Does contagious protein of Alzheimer's disease?

22:28
Does contagious protein of Alzheimer's disease? -

Since 1958, about 30 000 people worldwide, mostly children, were given hormone injections of human growth extracted from the pituitary gland of human corpses for treat their small size. The procedure was halted in 1985 when researchers found that a small percentage of the beneficiaries had received contaminated injections have been the development of Creutzfeldt-Jakob disease (CJD), a fatal neurodegenerative disease caused by poorly protein folded called prions.

Now, a new study of brain dead eight people who contracted CJD from these injections suggests that injections may also have spread amyloid-β, the neuron-clogging protein that is a feature of Alzheimer's disease. The study is the first evidence in humans that the amyloid-β could be transmitted through medical procedures such as brain surgery, the researchers said. Skeptics, however, note that the CJD prion often triggers unusual amyloid deposits; epidemiological studies, they say, found no link between the injections and an increased risk of developing Alzheimer's disease.

Outside of CJD and mad cow tied, kuru is perhaps the most famous prion disease. Endemic to Papua New Guinea and now essentially eradicated, kuru is transmitted by the ritual consumption of human brain tissue at funerals. Increasingly, however, scientists recognize that a number of other neurodegenerative diseases, including Alzheimer's disease, Huntington's disease and Parkinson's disease, also involve aberrant proteins that act as "seeds "in the brain. They turn otherwise normal protein fibers "break form more seeds, pause, and form more seeds," says John Collinge, a neuropathologist at University College London and lead author of the new study.

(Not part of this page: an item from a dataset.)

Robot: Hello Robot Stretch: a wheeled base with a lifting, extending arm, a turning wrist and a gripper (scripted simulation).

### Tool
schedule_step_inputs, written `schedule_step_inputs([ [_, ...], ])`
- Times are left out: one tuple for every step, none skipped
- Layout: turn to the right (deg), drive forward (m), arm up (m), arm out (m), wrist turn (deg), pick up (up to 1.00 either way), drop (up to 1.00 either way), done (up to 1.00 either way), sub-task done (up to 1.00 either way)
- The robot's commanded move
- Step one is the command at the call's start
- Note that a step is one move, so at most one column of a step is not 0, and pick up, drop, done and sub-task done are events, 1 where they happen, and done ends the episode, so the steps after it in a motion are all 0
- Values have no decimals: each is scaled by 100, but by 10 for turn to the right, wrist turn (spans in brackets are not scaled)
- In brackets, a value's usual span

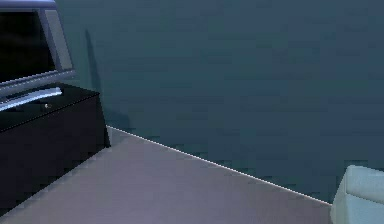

Still unknown Alzheimer's disease is the role of proteins such as amyloid-β and tau play in the misfolded disease, and whether they are transmitted by direct contact with the consumer or contaminated brain tissue. Although scientists have managed to induce amyloid-β transmission in rodents, these experiments relied on "massive" overexpression of the protein, said Samuel Gandy, neuropathologist at the medical School Icahn Mount Sinai in New York City. "Exhaustive" tent reproduce such transmission in primates have failed, he said, led many to doubt whether such propagation is possible.

in the current study, Collinge and colleagues examined brain tissue eight people aged 36 to 51, who died of CJD approximately 30 to 40 years after receiving the growth hormone injections. Four had an amyloid-β because pathologists treat moderate to severe in people with Alzheimer's, but they did not have a second type of protein, tau, which is considered an important feature of the disease as well, today, reports the online team Nature . Two had softer deposits, more unequal; it was free-amyloid. "It is a very unusual finding," said Collinge. "In this age group, you really do not see this kind of pathology, unless you have a genetic predisposition to Alzheimer's disease," none of them did, he said.

However, scientists have known since the 190s that prion protein that causes CJD can "cross-grain" amyloid-β, which causes abnormal deposits to form, and vice versa, said Gandy. In such small, observational study, it is impossible to determine whether CJD became the β-amyloid seen in the brain tissue of deceased or protein seeds subjects were transmitted by injection, he said. None of the subjects showed signs of tau, another protein associated with Alzheimer's disease, he and others point.

to explore the possibility that CJD, not the seeds of amyloid-β, was the culprit, Collinge and also examined the brains of 116 people colleagues with a range of prion diseases unrelated to hormone injections. They found little to no β-amyloid pathology in this group, suggesting that CJD alone was not responsible for the disease, they say. It is an "argument" in favor of the group, said Claudio Soto, a neuroscientist at the University of Texas Health Science Center at Houston. Since prions come in many different forms, however, it is still possible that beta-amyloid deposits found in the brains of injection beneficiaries were actually caused by CJD, whereas the controls were without plate he notes.

then Collinge's team plans to test for growth hormone vials archived original treatments to see if they can detect the amyloid β-protein "seeds." One obstacle, however, is that scientists do not know exactly what constitutes these seeds at the molecular level, Collinge said.

Though provocative, the new study can not answer the question of whether pathogenic amyloid-beta "seeds" can be transmitted from person to person through contaminated surgical instruments or blood, and Collinge Soto suitable. There is no epidemiological evidence to support this possibility, and an alarm on the contagiousness of Alzheimer's disease is premature, they said. Still, "which is something that should be studied," says Soto

* Updated, September 11, 9:30. Two authors of the study, John Collinge and Jonathan DF Wadsworth said a conflict of interest in the online version of the paper. Collinge is a director and both are shareholders of the D-Gen biopharmaceutical company Limited, which provides antibodies against prion proteins and developed a product prion decontamination, in collaboration with Du Pont Corporation.